> [INSTRUCTIONS TO FOLLOW]: Which lines below mention "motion"? Pick each one out.

BEGIN DATA BELOW

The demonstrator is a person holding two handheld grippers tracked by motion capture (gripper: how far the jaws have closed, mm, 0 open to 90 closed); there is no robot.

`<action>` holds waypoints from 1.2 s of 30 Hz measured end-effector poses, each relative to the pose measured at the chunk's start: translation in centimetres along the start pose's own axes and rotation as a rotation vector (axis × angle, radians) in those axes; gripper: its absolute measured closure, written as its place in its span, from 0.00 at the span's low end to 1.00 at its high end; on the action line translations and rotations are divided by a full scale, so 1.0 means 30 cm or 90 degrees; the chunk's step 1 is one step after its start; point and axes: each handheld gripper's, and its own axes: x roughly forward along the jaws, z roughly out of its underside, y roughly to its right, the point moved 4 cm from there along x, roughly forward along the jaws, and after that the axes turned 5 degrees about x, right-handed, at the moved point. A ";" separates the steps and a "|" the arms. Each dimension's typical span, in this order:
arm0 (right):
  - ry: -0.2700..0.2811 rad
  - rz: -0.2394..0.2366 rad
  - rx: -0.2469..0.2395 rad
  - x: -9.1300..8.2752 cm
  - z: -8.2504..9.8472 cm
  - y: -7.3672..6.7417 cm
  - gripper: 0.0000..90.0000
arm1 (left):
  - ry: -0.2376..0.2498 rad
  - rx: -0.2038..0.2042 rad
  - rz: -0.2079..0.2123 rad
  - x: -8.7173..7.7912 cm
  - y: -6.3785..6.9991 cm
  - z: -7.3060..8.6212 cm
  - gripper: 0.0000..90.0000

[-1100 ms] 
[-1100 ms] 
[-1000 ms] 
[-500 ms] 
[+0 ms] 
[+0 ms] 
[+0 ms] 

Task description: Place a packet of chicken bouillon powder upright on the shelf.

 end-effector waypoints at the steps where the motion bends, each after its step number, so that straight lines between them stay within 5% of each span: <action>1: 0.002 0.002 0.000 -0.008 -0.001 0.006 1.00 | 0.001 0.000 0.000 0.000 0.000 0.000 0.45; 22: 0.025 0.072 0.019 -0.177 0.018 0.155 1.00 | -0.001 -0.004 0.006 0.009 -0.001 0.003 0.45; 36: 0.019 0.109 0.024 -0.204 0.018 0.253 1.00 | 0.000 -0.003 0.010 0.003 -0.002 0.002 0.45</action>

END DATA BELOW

> [RESULT]:
The demonstrator is a person holding two handheld grippers tracked by motion capture (gripper: how far the jaws have closed, mm, 0 open to 90 closed); there is no robot.
 end-effector waypoints at the steps where the motion bends, each after its step number, so that straight lines between them stay within 5% of each span: <action>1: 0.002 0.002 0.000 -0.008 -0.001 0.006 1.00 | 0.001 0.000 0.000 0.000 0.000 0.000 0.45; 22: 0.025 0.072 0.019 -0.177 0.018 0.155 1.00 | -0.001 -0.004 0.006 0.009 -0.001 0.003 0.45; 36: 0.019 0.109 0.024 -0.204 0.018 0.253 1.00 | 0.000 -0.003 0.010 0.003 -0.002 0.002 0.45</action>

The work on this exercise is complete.